Fuck This Day

So you guys know Rhi died on Sunday, and as a result I got basically no sleep Sunday night. Even though there were a lot of people much closer to her than I was, of the people who I have known that died, she is the closest one to me.

Monday morning I needed something a little more detrimental to my health than my usual coffee, so I reached for a 24 ounce can of Rockstar that we had leftover from our 20 hour straight shot road trip home from Oregon. All day at work I felt like a marionette. People would talk to me, my eyes were (painfully) open, I could basically hear them, but I was only processing about 20% of anything they were trying to tell me. Thankfully, everybody knew my friend had died and kindly allowed me to drool into my keyboard unmolested for a majority of the day. That rockstar is no joke. At some point, I told Ben this was probably as close as I would ever get to being high at work.

He was like

and I was.

That night we were exhausted (I woke Ben up multiple times with my bullshit). So we ordered Chinese, I set the original Monday post to go Tuesday morning with my addendum, and we actually got some pretty good sleep. But, it wasn’t enough. I woke up grumpy and hungry (damn you Chinese food!) so basically back to normal, but I’ve been just a little bit off all day today. I started two different posts before this one which are still sitting in drafts waiting for their time to shine, although both of them need work.
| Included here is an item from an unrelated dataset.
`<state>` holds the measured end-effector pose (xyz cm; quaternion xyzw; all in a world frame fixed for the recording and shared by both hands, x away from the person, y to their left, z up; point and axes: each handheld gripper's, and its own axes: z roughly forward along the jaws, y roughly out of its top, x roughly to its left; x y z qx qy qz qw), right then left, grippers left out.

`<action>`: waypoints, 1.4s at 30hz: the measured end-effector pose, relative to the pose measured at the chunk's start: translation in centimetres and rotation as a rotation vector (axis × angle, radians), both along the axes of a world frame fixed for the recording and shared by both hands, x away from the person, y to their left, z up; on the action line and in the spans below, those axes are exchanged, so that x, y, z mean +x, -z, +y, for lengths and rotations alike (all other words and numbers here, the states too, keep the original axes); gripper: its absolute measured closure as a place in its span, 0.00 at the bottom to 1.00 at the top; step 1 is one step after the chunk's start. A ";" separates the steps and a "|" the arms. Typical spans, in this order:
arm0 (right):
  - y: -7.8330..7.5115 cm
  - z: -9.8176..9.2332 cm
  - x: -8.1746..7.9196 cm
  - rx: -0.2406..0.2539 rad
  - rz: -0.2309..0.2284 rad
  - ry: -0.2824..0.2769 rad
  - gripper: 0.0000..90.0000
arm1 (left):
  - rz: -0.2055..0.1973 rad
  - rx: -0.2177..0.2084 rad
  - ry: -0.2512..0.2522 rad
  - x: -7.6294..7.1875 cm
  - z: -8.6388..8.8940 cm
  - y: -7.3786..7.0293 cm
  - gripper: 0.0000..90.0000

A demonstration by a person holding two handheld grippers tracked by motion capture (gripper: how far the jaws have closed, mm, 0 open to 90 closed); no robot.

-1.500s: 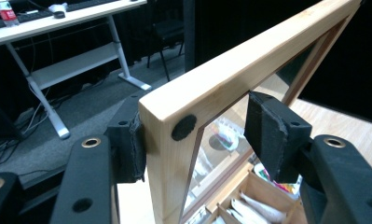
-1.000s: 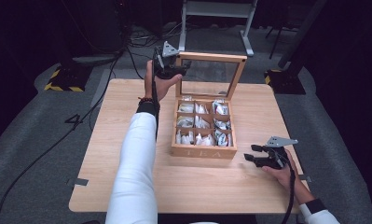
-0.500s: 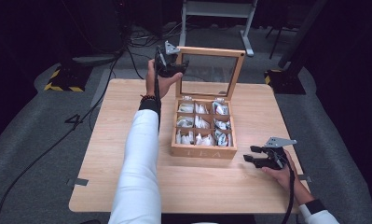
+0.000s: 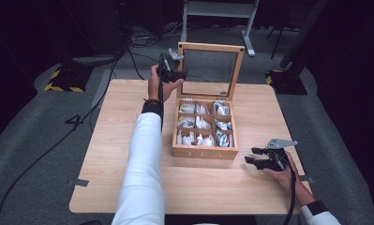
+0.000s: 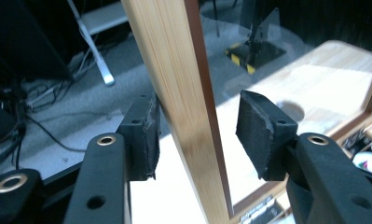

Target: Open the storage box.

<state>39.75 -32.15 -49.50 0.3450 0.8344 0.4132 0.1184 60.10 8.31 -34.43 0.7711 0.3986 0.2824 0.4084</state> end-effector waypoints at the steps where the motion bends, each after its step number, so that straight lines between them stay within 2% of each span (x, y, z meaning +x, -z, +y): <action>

The first requires a field trip, and the second seemed like it was going to be today’s post until the very last minute when everything went to shit and I wanted to fucking murderize this entire craphole planet.

So I made this parody video that took for fucking ever to export, then it had fucking timing issues, so I fixed it, but it was the end of the day and I had to be at dinner at my friends house (if you recall, Tuesday is typically the longest day of my week) and was going to try to set the encoding of the fixed video to run through while I was driving over there, except that my laptop kept falling asleep and stopping the process. Then it did a weird thing, so I hard restarted, at which point it decided to load Adobe Encoder on the nonexistant second monitor, from which I could not fucking remember how to retrieve it (ALT+SPACE+M+ARROW in case you were wondering). Which is when I finally gave up, realized I was hunched over in my running car in the work parking lot cursing at my laptop in the passenger seat like a crazy. I figured I could just deal with the encode later, after I got home from my meeting, so I left.
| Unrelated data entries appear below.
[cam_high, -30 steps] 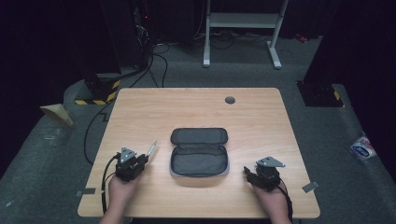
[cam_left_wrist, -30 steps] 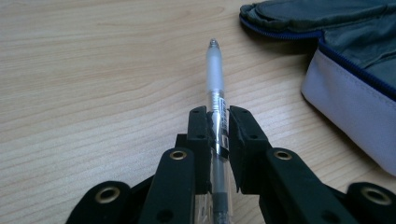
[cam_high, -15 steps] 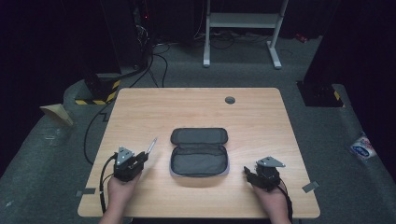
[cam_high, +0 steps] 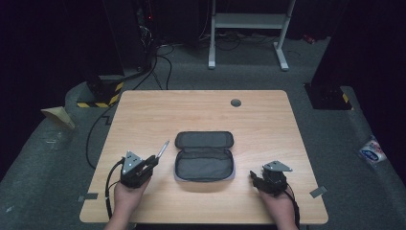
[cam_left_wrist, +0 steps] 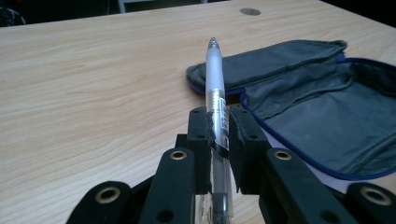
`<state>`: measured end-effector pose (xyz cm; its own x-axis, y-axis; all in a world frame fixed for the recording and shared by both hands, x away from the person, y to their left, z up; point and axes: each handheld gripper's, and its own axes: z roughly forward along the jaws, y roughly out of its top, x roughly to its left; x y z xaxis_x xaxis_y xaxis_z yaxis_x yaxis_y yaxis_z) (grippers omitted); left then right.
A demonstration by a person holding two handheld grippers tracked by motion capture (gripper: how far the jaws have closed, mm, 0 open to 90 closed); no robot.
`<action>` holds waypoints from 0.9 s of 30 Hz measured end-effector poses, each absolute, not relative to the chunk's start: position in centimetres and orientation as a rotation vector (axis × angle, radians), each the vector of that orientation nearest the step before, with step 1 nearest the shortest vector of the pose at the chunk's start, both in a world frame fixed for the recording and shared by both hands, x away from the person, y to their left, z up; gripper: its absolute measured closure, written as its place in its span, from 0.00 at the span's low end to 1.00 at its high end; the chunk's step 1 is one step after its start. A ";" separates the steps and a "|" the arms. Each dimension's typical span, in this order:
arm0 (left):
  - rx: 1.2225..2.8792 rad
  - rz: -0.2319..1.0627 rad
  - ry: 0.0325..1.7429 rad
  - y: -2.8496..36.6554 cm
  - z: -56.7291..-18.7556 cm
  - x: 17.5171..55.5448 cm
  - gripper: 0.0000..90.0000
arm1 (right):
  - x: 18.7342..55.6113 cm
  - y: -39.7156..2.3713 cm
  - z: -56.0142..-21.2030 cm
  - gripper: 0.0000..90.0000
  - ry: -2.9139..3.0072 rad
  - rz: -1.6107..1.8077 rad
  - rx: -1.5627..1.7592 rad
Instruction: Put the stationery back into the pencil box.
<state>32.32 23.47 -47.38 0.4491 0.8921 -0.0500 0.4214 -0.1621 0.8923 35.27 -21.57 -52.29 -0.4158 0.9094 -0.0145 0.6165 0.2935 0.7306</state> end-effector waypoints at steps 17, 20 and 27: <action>1.825 0.568 0.958 19.8 -44.0 33.6 0.88 | 35.2 -21.5 -52.3 0.44 2.128 0.913 1.374; 1.830 0.556 0.935 19.2 -43.4 33.7 0.88 | 35.2 -21.5 -52.3 0.44 2.128 0.913 1.375; 1.841 0.539 0.888 17.9 -42.4 33.6 0.88 | 35.2 -21.5 -52.3 0.44 2.126 0.912 1.374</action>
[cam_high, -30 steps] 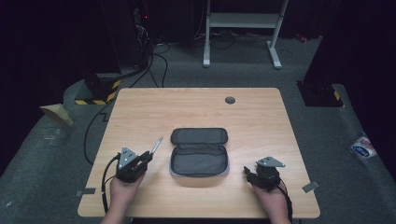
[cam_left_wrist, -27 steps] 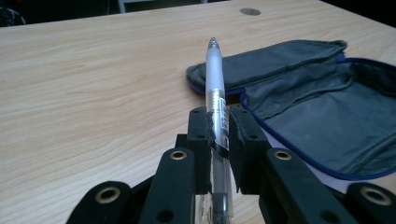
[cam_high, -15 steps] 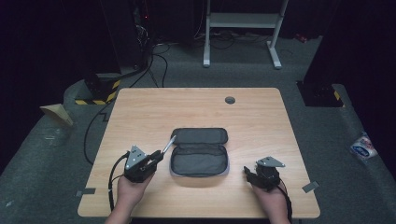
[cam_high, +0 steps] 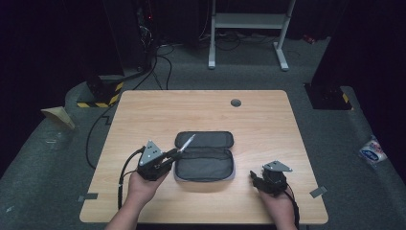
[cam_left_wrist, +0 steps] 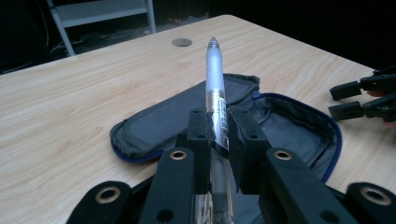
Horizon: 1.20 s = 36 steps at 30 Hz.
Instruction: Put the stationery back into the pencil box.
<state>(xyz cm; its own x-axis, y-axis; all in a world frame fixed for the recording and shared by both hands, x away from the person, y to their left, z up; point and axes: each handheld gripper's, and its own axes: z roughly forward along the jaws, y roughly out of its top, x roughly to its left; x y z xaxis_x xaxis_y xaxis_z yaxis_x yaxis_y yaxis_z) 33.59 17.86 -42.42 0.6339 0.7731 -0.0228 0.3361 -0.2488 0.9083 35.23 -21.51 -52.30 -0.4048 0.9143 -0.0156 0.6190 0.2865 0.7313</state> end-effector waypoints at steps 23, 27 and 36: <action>1.940 0.454 0.736 14.2 -42.9 36.1 0.88 | 35.2 -21.5 -52.3 0.44 2.127 0.909 1.367; 1.944 0.433 0.726 13.6 -43.2 36.4 0.88 | 35.2 -21.5 -52.3 0.44 2.129 0.909 1.364; 1.982 0.402 0.669 11.7 -43.4 37.3 0.88 | 35.2 -21.5 -52.3 0.44 2.131 0.909 1.361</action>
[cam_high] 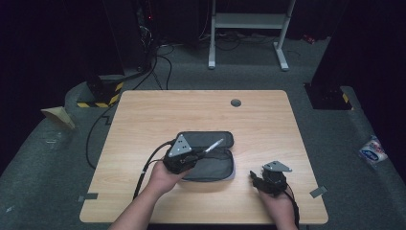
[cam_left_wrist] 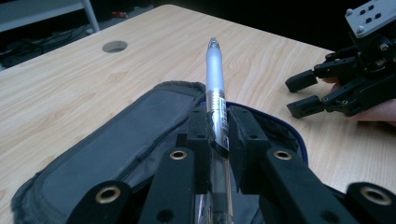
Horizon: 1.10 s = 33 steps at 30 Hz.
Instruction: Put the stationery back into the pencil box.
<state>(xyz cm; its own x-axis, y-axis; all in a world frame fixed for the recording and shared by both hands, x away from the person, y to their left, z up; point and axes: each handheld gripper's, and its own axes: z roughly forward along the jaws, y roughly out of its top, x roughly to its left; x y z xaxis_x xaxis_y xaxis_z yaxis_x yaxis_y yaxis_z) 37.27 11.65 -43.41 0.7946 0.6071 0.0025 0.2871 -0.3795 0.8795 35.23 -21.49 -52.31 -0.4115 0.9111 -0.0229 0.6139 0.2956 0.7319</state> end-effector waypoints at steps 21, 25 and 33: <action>2.102 0.294 0.662 11.8 -47.2 38.5 0.88 | 35.2 -21.5 -52.3 0.44 2.130 0.908 1.357; 2.119 0.294 0.661 11.8 -47.7 38.5 0.88 | 35.2 -21.4 -52.3 0.44 2.130 0.907 1.356; 2.186 0.291 0.633 11.6 -48.5 38.6 0.88 | 35.2 -21.4 -52.3 0.44 2.129 0.906 1.355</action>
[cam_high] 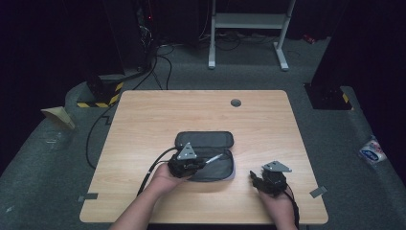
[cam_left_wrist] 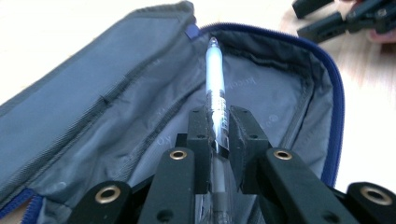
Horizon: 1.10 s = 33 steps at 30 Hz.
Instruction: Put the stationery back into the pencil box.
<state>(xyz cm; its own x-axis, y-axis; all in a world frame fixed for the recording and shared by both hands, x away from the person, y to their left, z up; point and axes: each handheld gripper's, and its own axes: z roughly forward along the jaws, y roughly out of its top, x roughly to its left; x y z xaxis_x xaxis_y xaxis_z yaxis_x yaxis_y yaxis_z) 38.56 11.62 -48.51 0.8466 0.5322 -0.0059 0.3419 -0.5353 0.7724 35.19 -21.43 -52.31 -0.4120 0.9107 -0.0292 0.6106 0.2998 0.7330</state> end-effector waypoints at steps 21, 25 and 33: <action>2.090 0.349 0.778 12.3 -47.5 38.7 0.61 | 35.2 -21.4 -52.3 0.44 2.128 0.902 1.351; 2.078 0.362 0.795 12.4 -47.0 38.4 0.55 | 35.1 -21.4 -52.3 0.44 2.127 0.902 1.351; 2.035 0.365 0.839 12.9 -46.1 38.2 0.34 | 35.1 -21.4 -52.3 0.44 2.127 0.900 1.349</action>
<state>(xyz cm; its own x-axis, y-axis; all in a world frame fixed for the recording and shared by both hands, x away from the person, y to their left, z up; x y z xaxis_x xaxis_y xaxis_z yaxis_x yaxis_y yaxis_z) 38.24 12.90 -46.13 0.7285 0.6827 -0.0564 0.4244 -0.3852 0.8195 35.13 -21.36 -52.30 -0.4111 0.9109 -0.0367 0.6078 0.3038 0.7337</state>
But that didn’t work out. As soon as I parked the car, I saw that the original, broken video that I’d uploaded to a private link so only Ben could see it had been blocked for copyright violations. Which is fucking stupid because it’s fucking parody. Besides, how much copyright violation do you think is happening on a video that only has permission to be viewed by ONE OTHER HUMAN ON THE FUCKING STUPID PLANET. It’s the digital equivalent of calling someone over to your computer to watch something, you jerks.

I was on the phone trying to fix it up until the last possible rudeness second before dinner was served, then I was checking it after dinner and before my meeting. I texted and IMed Ben to see if he could fix it. I mostly rambled about the issue hoping he’d be quick to respond, but I had to go to the meeting, which is 1. in a basement with no reception and 2. the only place I turn my phone off. At the break, I ran upstairs, turned my phone back on and paced back and forth in the cold waiting to see if he’d texted or IMed me back. I got one text:

“I love you”

Having no answers, I turned my phone off and stalked back to the meeting in a funk. Afterwards one lady who was visiting from another city asked me if I crocheted to relax.

Me: “Yeah, also to give me something to do or I fidget.”
Her: “I thought it was funny, I’ve never seen someone crochet with as much force or determination before. I thought to myself ‘I wonder if she thinks she’s relaxing?'”

The yarn speaks to me. It says “violent explosion of frustration and rage. Or a hat. A hat is cool too.”

Anyway, you’ll be glad to know that as soon as I got home I appealed the ban under fair use/parody, which is great since that’s not even the final, but a shitty draft with timing issues because I’m a fucking genius. Whatever. When I got here Ben was like “Why don’t you just host it on your domain?” Oh yeaaah… that thing I just paid out the asshole for “unlimited storage” on. Good thing I figured this out right at midnight. It’s not like I have a headache, a cough and I have to be awake again in 6 short hours.